それと同時に、私の体に不都合な変化が生じていた。ゆっくりとではあるが、年を取り始めたのだ。それは歯痒かった。時間さえかければ彼らは答えてくれるのに、同時に私の時間がすり減っていく。死ねない自分に辟易していたのに、今は時間を惜しみ焦っている。私は死に急ぎながら、同時に感動していた。
これが生きるという事なのだ。
私は『生きている』という実感を植物と分かち合っていた。私が時間を割いた分だけこの植物は呼応してくれる。まるで私の時間さえも糧に育っているようだ。私だけではない。もう何代目かもわからない、多種多様な彼らはニケとコトルの子供でもあり、ヴォルゴーとシェラハの血を引いている。そう思うと愛おしくて仕方がなかった。奪った命を少しでも未来に還元したい、私はその一心で熱中した。
木々の種類は本当に多岐にわたり、草花は多彩に色づき絢爛だった。千変万化する特性はまるで魔法だった。
逞しい品種、強い種子、多様性に富む植物を育て、私は改良を重ねた。色にも拘った。赤と青はもちろん、黄色やピンク、どうしてそんな色になるのか分からないほど色鮮やかな品種もあった。背の高いものから低いもの。種の軽さと重さ。繁殖地域と繁殖方法、好む気候と風土、太い幹のものから細い蔓状のものまで……ありとあらゆる可能性を模索した。
私はその木々で楽器を作り、植物に聴かせたりもした。自分で育てた木々で作る楽器が愛おしかったし、そのための植物も品種改良を続けた。新しく木管の笛や打楽器も多く作った。

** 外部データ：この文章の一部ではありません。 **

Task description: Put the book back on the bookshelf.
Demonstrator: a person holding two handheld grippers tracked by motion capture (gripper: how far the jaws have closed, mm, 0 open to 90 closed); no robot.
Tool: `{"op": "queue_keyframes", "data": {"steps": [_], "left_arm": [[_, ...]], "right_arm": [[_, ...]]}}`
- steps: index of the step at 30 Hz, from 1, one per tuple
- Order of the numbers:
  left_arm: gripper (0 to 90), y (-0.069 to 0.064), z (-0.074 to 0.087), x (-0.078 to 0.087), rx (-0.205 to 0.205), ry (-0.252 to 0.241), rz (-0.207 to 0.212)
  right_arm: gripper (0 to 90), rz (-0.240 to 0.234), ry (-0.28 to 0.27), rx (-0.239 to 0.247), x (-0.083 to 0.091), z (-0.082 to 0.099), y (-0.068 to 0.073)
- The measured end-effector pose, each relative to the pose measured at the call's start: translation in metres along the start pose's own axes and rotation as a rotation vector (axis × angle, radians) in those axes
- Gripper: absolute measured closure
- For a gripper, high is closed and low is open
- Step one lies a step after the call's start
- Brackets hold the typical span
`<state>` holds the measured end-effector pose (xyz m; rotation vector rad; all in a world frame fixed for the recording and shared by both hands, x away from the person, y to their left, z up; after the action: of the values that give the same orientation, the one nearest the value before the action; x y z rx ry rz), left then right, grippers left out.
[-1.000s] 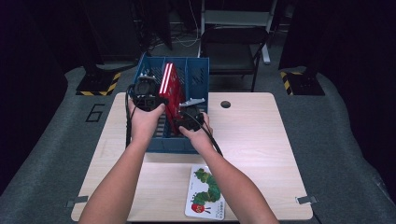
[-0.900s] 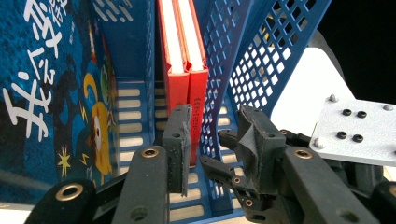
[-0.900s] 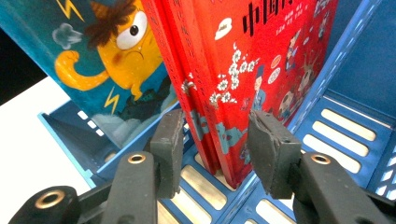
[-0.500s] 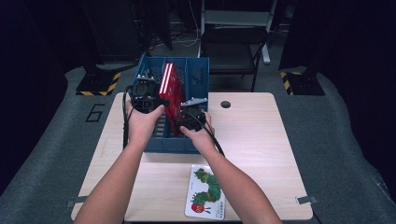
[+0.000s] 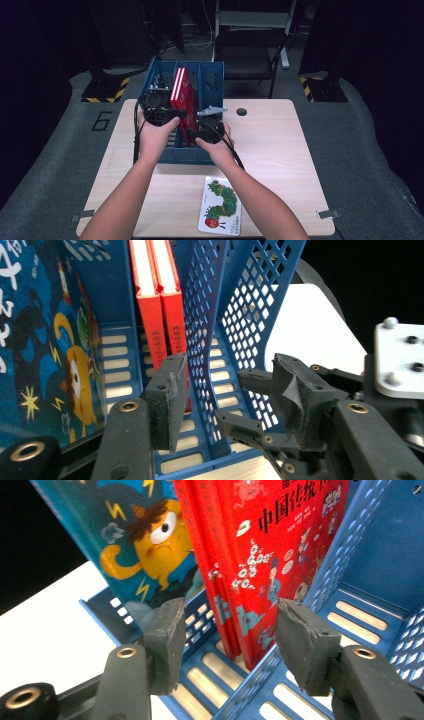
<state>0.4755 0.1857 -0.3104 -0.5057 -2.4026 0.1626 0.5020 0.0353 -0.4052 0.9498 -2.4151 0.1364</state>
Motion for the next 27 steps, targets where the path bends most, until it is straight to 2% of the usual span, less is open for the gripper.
{"op": "queue_keyframes", "data": {"steps": [4,11,13,18,21,24,27], "left_arm": [[47.6,-0.001,0.004,0.001,-0.008,-0.001,0.014],[46.8,-0.005,0.007,0.008,-0.03,-0.014,0.052],[46.1,-0.007,0.009,0.01,-0.041,-0.016,0.066],[45.8,-0.01,0.014,0.014,-0.061,-0.02,0.093],[45.8,-0.01,0.018,0.016,-0.087,-0.02,0.103],[45.9,-0.011,0.022,0.017,-0.102,-0.016,0.113],[45.8,-0.012,0.025,0.019,-0.107,-0.018,0.13]], "right_arm": [[44.9,-0.016,-0.031,0.008,0.011,0.002,0.001],[44.1,-0.028,-0.037,0.019,0.028,0.008,-0.001],[43.9,-0.035,-0.045,0.005,0.032,0.011,-0.001],[41.7,-0.041,-0.04,0.019,0.041,0.018,-0.003],[41.1,-0.045,-0.05,-0.005,0.048,0.02,-0.003],[41.1,-0.045,-0.061,0.007,0.053,0.021,-0.003],[41.2,-0.052,-0.062,-0.004,0.059,0.023,-0.001]]}}
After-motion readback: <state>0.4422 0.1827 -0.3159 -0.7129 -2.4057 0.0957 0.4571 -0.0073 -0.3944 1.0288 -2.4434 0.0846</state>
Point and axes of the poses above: each handheld gripper's, and its own axes: x roughly backward along the jaws, z roughly out of its underside, y roughly to its left, the point moved 2 cm from there along -x, roughly forward along the jaws, and after that the axes turned 2 degrees about -y, right-handed, at the moved point
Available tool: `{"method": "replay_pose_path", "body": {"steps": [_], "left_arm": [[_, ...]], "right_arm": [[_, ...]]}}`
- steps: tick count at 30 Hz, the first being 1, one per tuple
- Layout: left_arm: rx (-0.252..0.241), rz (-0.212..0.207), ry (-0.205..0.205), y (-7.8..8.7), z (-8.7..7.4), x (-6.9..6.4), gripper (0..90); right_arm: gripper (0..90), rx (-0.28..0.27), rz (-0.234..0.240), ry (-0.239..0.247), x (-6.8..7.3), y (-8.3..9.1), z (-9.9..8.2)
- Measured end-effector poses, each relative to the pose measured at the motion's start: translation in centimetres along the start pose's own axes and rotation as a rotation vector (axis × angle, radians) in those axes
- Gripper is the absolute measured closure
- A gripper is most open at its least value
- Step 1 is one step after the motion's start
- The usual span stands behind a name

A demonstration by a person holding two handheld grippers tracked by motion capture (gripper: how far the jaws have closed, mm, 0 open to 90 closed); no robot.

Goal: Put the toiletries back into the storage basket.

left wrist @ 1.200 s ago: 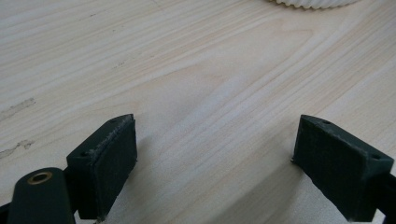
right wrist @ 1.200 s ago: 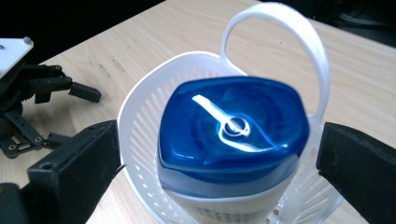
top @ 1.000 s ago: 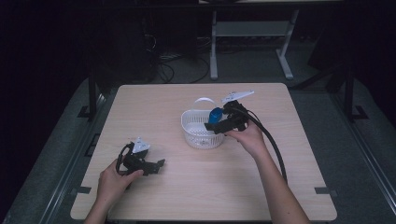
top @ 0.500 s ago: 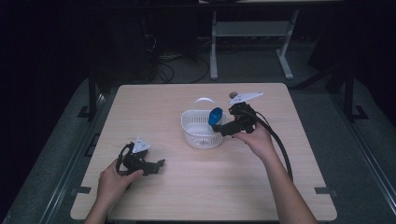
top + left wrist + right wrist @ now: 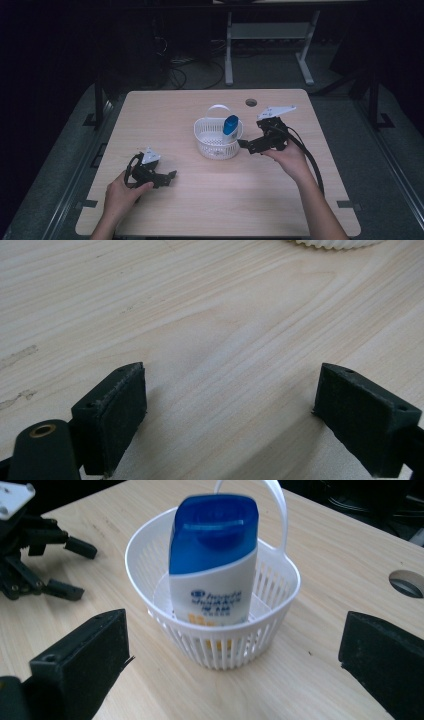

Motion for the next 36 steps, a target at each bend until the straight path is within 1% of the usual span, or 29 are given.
{"method": "replay_pose_path", "body": {"steps": [3,5,13,17,19,21,22,24,25,28,36], "left_arm": [[0.0,0.0,0.001,0.0,0.0,0.0,12.9],[0.0,0.0,0.0,0.0,0.0,0.0,12.9],[0.0,0.0,0.001,0.0,0.0,0.0,12.9],[0.001,-0.001,0.001,0.0,0.0,0.0,12.9],[0.0,0.0,0.002,0.0,0.0,0.0,12.9],[0.0,-0.001,0.0,0.0,0.0,0.0,12.9],[0.001,-0.001,-0.001,0.0,0.0,0.0,12.9],[-0.002,-0.001,0.002,0.0,0.0,0.0,12.9],[-0.002,0.0,0.002,0.0,0.0,0.0,12.9],[-0.001,0.0,0.002,0.0,0.0,0.0,12.9],[0.0,-0.001,-0.001,0.0,0.0,0.0,12.9]], "right_arm": [[0.0,0.014,-0.009,0.001,0.0,0.5,-0.5],[0.0,0.008,-0.018,0.009,0.0,0.7,-1.0],[0.0,-0.01,-0.037,-0.011,-0.3,2.2,-3.1],[0.0,-0.002,-0.047,-0.015,-0.3,2.8,-4.1],[0.0,-0.026,-0.054,-0.013,-0.3,3.2,-4.8],[0.0,-0.048,-0.043,-0.032,-0.3,3.4,-5.4],[0.0,-0.046,-0.043,-0.042,-0.3,3.5,-5.8],[0.0,-0.039,-0.063,-0.04,-0.4,3.7,-6.6],[0.0,-0.036,-0.066,-0.051,-0.5,3.8,-7.0],[0.0,-0.02,-0.09,-0.061,-0.7,4.0,-8.3],[0.0,0.017,-0.116,-0.081,-1.0,4.9,-10.6]]}}
Point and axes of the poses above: each handheld gripper's, and its own axes: y roughly backward along the jaws, z roughly out of its top, x roughly to its left, the point moved 2 cm from there along -y, roughly forward along the jaws, and after that the axes turned 6 degrees about z, right-handed, at the moved point
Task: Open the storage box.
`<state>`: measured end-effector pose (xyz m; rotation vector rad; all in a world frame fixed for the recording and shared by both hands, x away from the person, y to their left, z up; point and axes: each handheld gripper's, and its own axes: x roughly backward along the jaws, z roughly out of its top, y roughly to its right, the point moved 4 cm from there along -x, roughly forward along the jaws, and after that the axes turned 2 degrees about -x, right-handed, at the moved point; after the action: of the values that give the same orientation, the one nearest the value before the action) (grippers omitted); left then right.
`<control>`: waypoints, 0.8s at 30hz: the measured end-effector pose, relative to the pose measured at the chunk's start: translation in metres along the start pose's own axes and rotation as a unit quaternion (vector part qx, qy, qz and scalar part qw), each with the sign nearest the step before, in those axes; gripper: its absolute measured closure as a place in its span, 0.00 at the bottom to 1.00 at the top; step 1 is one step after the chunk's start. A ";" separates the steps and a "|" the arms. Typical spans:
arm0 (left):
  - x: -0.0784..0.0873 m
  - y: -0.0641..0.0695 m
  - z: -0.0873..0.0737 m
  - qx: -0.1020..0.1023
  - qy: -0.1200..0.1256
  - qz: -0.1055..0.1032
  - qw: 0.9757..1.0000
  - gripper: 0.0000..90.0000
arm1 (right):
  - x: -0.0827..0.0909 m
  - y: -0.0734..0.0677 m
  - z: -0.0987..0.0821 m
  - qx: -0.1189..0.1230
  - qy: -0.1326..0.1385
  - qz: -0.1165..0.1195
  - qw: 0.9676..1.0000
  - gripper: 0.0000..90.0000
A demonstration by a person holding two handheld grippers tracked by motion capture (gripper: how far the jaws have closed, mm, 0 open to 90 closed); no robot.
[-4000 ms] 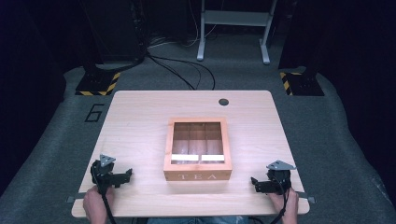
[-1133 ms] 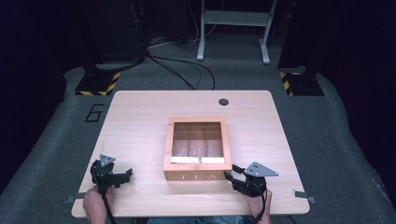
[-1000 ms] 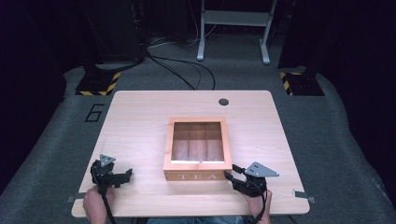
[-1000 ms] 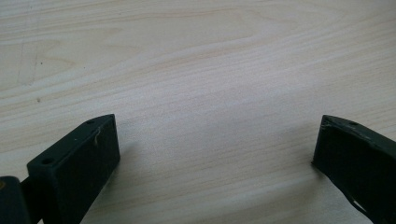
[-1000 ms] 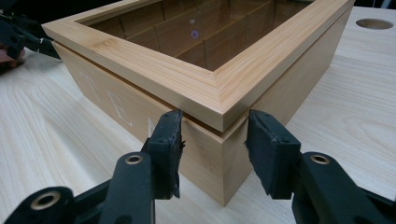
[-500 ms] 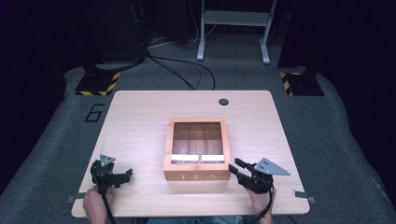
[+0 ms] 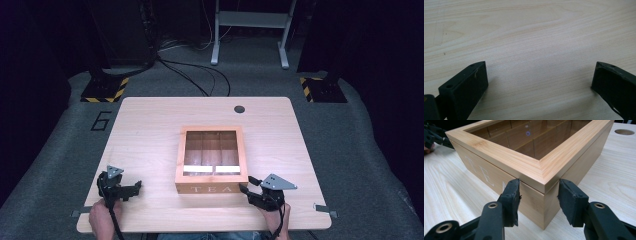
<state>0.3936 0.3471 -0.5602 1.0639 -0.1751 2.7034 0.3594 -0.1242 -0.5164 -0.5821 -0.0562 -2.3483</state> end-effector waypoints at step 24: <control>0.000 0.000 0.000 0.000 0.000 0.000 1.000 0.00 | 0.004 0.000 0.010 -0.009 0.028 -0.003 1.000 0.66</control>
<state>0.3936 0.3471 -0.5602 1.0641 -0.1742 2.7036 0.3608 -0.1242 -0.5056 -0.5266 -0.0112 -2.3718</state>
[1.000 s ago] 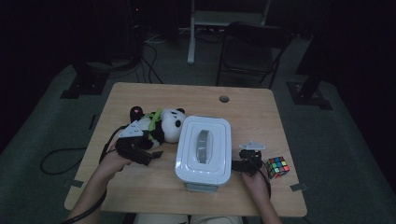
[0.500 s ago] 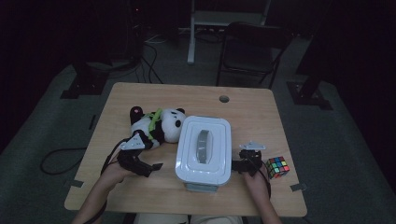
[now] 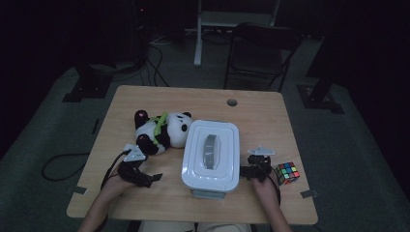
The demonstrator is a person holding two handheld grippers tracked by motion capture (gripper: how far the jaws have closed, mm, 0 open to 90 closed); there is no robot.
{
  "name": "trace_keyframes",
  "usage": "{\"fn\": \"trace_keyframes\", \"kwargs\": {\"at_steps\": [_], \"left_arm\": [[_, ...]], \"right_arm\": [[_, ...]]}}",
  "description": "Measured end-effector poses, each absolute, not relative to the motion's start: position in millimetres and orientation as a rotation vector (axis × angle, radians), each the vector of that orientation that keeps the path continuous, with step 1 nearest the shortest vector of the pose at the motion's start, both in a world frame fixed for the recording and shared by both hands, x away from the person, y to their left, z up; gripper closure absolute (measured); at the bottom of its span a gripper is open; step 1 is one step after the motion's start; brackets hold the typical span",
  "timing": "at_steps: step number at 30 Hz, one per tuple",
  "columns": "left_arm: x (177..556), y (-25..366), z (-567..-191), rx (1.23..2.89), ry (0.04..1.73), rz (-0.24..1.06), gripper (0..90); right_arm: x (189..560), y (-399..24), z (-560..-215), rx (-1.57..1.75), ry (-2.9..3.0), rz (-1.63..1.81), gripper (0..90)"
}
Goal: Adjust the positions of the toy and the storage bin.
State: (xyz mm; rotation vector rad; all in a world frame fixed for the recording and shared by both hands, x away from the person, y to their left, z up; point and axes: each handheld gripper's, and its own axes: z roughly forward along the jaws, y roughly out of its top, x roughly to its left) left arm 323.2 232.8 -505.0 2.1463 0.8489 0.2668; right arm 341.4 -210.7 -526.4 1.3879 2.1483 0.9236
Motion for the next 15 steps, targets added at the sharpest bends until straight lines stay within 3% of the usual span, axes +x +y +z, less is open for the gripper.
{"fn": "trace_keyframes", "kwargs": {"at_steps": [15], "left_arm": [[324.0, 243.2, -523.0, 2.194, 0.928, 0.301, 1.1]], "right_arm": [[341.1, -210.9, -526.4, 1.398, 2.138, 0.918, 12.7]]}}
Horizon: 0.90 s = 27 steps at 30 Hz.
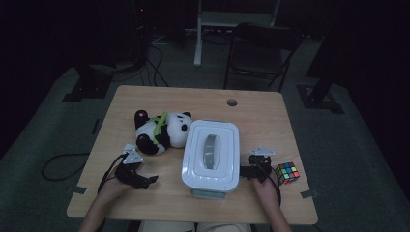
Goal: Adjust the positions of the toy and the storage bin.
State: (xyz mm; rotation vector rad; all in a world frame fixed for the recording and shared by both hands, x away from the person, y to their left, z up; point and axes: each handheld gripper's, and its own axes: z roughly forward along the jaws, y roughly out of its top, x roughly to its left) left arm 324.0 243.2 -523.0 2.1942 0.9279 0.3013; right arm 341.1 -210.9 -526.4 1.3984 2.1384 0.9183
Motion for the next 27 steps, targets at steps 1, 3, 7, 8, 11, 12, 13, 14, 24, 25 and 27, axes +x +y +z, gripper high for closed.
{"fn": "trace_keyframes", "kwargs": {"at_steps": [1, 3, 7, 8, 11, 12, 13, 14, 24, 25, 27], "left_arm": [[324.3, 243.2, -522.9, 2.201, 0.937, 0.316, 1.1], [324.3, 243.2, -523.2, 2.202, 0.939, 0.326, 1.1], [321.5, 239.3, -523.9, 2.244, 0.929, 0.381, 1.1], [321.3, 238.7, -523.9, 2.241, 0.937, 0.384, 1.0], [320.5, 236.4, -524.1, 2.228, 0.971, 0.398, 1.0], [320.4, 236.3, -524.1, 2.227, 0.973, 0.399, 1.0], [320.3, 236.2, -524.1, 2.226, 0.974, 0.399, 1.0], [320.2, 236.2, -524.1, 2.225, 0.975, 0.399, 1.0], [319.0, 235.7, -524.1, 2.220, 0.995, 0.407, 1.0], [319.0, 235.6, -524.1, 2.220, 0.996, 0.407, 1.0], [318.7, 235.0, -524.1, 2.216, 1.004, 0.410, 1.0]], "right_arm": [[341.1, -210.9, -526.4, 1.399, 2.138, 0.918, 12.7], [341.2, -210.9, -526.4, 1.399, 2.139, 0.918, 12.7], [341.1, -210.9, -526.4, 1.399, 2.138, 0.919, 12.7], [341.1, -210.9, -526.4, 1.399, 2.138, 0.919, 12.7], [341.1, -210.9, -526.4, 1.399, 2.138, 0.919, 12.7], [341.2, -210.9, -526.4, 1.397, 2.138, 0.919, 12.7], [341.1, -210.9, -526.4, 1.399, 2.138, 0.919, 12.7], [341.2, -211.0, -526.5, 1.397, 2.138, 0.919, 12.7], [341.1, -210.8, -526.5, 1.397, 2.139, 0.919, 12.7], [341.1, -210.8, -526.5, 1.397, 2.139, 0.919, 12.7], [341.1, -210.7, -526.4, 1.399, 2.138, 0.919, 12.7]]}}
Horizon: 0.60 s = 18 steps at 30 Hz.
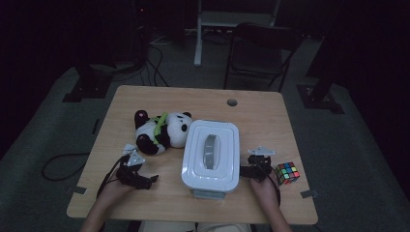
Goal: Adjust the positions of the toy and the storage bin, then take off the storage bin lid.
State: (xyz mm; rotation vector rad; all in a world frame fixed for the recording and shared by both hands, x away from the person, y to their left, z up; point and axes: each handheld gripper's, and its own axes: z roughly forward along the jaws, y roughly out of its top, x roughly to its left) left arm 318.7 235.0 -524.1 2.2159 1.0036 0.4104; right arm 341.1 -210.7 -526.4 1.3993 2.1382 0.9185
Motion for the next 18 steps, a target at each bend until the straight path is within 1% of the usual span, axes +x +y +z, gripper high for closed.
{"fn": "trace_keyframes", "kwargs": {"at_steps": [13, 18], "left_arm": [[317.4, 233.6, -524.1, 2.203, 1.038, 0.423, 1.0], [317.3, 233.6, -524.1, 2.203, 1.039, 0.423, 1.0]], "right_arm": [[341.7, -210.4, -525.9, 1.397, 2.146, 0.912, 12.0], [342.7, -212.4, -521.0, 1.448, 2.166, 0.900, 11.7]]}}
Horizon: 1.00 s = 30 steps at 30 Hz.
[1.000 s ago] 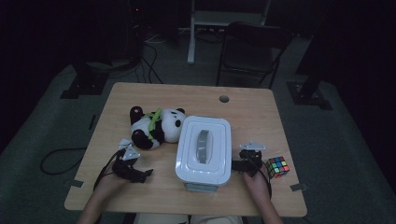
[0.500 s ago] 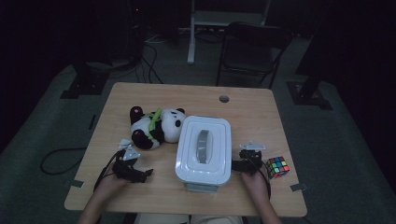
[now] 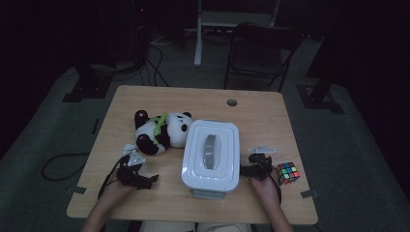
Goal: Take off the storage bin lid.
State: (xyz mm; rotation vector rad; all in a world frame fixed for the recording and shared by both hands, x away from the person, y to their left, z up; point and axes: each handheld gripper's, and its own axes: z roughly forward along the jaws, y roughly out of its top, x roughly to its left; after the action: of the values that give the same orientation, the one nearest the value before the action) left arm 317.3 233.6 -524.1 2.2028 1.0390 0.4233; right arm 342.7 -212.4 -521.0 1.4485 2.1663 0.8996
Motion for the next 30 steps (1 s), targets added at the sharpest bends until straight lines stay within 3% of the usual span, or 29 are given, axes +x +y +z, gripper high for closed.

新しい木で奏でる音楽は不思議と新しい音色で、新しい曲が湧いてきた。そしてそのどれもが悲しさとは程遠いリズムを奏でた。誰かに聴かせたいと思える曲が次々と出来たので、私はそれらを楽譜に取り止めた。その多くが合奏だったので私の二本の手では弾けなかったが、それでも構わなかった。
悲しい曲を弾くのは簡単だった。自分の過去やクレイディアの事を思い出すと、それは自然と辛くて悲しい音楽になる。ただ、その音の中にさえ愛おしいと思う気持ちが含まれて、どこか柔らかい音色になった。
さらに長い年月が過ぎた。どれだけ経ったか見当もつかない。私は生え抜きの種子を集め、それを蒔く旅に出る事にした。必要なだけの種子を集めるだけでかなりの時間を要したように思う。小屋の周りは鬱蒼として、鳥や獣の鳴き声で煩かった。
私はその賑やかな森が大好きだった。